The report indicates that the country’s critical infrastructure, including healthcare and local government sectors, is vulnerable to cyberattacks and incapable of fully preventing them. Some sectors rely on older computer systems or have limited financial capabilities, making them particularly susceptible to such cyber threats. The report also identified the Achilles’ heel of British critical infrastructure as supply chains in the energy, water, telecommunications, and transportation sectors.
The Commission emphasizes that an attack could occur at any time, and the current defensive measures of the government are insufficient to effectively protect against a large-scale attack. Importantly, the report confirmed that the majority of hacker groups attacking the United Kingdom originate from Russia or neighboring countries and conduct attacks with the silent approval of the Kremlin. Among the sources of cyberattacks, groups of hackers from North Korea and Iran were also identified.

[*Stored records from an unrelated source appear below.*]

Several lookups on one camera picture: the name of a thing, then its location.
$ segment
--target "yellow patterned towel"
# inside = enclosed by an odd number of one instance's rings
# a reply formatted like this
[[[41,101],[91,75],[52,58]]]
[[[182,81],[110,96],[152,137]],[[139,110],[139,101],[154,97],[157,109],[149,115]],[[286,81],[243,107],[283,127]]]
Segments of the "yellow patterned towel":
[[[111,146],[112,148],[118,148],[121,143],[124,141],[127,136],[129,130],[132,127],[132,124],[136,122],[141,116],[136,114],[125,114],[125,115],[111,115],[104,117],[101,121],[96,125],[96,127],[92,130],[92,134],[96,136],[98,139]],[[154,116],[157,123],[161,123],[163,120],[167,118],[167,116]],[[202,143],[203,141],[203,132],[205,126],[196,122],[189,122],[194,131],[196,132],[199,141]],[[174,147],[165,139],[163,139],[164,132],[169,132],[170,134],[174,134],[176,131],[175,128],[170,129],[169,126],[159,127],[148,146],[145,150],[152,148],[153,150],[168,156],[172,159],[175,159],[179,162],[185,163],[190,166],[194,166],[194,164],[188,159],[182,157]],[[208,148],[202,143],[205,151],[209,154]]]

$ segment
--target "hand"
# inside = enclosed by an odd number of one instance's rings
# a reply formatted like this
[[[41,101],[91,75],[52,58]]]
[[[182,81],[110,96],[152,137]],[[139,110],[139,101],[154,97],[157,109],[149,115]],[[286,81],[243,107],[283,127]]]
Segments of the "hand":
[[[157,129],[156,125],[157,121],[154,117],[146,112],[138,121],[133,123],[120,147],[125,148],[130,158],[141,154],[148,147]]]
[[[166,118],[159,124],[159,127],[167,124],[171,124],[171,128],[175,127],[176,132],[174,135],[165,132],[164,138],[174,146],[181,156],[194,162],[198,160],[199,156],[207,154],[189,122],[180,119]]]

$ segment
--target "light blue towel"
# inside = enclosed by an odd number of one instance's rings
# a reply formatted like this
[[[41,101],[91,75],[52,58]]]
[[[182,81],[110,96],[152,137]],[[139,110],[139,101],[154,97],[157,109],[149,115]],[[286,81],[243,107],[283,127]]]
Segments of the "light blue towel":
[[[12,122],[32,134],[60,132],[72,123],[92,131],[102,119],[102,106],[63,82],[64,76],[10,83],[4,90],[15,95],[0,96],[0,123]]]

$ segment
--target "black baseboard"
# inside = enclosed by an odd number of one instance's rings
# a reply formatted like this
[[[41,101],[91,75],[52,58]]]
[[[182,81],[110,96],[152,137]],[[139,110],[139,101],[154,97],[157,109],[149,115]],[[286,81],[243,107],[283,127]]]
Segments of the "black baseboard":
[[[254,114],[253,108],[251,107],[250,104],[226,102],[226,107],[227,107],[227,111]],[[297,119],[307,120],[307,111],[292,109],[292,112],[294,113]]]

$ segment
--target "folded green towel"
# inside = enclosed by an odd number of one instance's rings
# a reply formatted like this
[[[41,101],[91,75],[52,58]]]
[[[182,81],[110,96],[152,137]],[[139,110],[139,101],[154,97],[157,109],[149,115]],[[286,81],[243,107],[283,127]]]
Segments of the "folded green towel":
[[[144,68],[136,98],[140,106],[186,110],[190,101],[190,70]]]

In light of this, the parliamentary committee calls on the government to take urgent steps to strengthen the country’s defense and readiness. The implementation of existing cybersecurity resilience regulations has been deemed inadequate. Allocating resources and increasing funding for agencies combating ransomware attacks, which have become a major threat to national security, is considered a top priority.
The Committee also proposed conducting regular national exercises to prepare for the consequences of serious attacks and modernizing and increasing funding for the National Cyber Security Centre (NCSC). The UK government has two months to respond to the published recommendations and present an action plan to secure the country against potential attacks.